A strong carbon price signal would encourage investment in carbon capture, usage and storage technology, Shell said, which it views as “essential” to the EU net zero goal given that according to its calculations, some 600mn t CO2e of unavoidable emissions will still need to be removed from the atmosphere in a climate-neutral EU. This particularly applies in hard-to-abate sectors such as cement, the firm said.
Deployment of carbon capture and storage technology in Europe has been limited, with only two operational large-scale facilities in place, both in Norway.
But Shell emphasised that while a high carbon price is key to achieving climate neutrality, further measures are also required to reach the goal.

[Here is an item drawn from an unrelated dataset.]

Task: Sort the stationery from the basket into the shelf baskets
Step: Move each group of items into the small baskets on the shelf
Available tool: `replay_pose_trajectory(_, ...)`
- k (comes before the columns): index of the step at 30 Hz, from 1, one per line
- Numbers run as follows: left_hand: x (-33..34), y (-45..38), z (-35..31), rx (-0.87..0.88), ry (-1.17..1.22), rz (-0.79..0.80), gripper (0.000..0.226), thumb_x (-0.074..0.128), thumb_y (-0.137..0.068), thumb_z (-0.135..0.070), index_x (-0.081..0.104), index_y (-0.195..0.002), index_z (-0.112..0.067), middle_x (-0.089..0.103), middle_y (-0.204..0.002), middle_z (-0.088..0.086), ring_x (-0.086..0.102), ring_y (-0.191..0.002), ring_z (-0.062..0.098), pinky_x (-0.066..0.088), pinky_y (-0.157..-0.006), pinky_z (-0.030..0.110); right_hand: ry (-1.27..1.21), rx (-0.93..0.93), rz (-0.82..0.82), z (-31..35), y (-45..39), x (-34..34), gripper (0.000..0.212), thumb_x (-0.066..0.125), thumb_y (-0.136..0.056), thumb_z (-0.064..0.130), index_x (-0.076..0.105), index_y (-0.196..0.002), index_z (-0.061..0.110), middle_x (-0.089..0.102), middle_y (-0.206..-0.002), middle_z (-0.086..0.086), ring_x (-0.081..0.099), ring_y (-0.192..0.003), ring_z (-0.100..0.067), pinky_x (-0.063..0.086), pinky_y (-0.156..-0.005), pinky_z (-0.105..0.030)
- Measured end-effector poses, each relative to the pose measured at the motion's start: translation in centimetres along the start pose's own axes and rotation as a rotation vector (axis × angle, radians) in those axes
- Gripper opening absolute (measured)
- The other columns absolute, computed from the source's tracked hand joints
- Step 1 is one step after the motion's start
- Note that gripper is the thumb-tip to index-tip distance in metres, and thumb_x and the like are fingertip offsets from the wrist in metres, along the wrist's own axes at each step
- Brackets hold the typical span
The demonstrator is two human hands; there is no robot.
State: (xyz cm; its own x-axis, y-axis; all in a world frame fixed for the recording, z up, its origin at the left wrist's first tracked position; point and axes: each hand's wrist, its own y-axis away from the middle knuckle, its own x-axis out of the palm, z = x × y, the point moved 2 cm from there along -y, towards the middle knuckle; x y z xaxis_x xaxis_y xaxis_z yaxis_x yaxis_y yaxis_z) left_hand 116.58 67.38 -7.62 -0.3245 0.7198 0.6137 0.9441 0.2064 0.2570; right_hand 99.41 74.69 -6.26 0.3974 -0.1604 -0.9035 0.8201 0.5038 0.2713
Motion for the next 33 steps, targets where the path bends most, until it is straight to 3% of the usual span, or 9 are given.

“While carbon pricing is an efficient lever for reallocating resources and driving behavioural change, it will not be enough on its own. Complementary actions that support bringing clean technologies, fuels and products to market, as well as their deployment and diffusion at scale, must urgently continue. It is essential that policy should help provide consumers and businesses with low-carbon alternatives to adopt.”
Oil sector climate ambitions
Shell is aiming for net zero emissions from the manufacture of all its products worldwide by 2050 at the latest, it said.
But investor research group Transition Pathway Initiative this week questioned the validity of the firm’s claims that its policies are in line with the target.
“Shell’s goal to cut its emissions intensity by 65pc by 2050 is the most ambitious in the sector and the closest to alignment with a 2°C scenario. But […] Shell’s claim that it will be aligned with a 1.5°C climate scenario is not consistent with our analysis,” it said.
“Shell’s announcement that it will work with the supply chain in hard-to-decarbonise sectors such as aviation and heavy duty freight transport is innovative, but further details will be needed to understand how the benefits of this approach can be quantified.”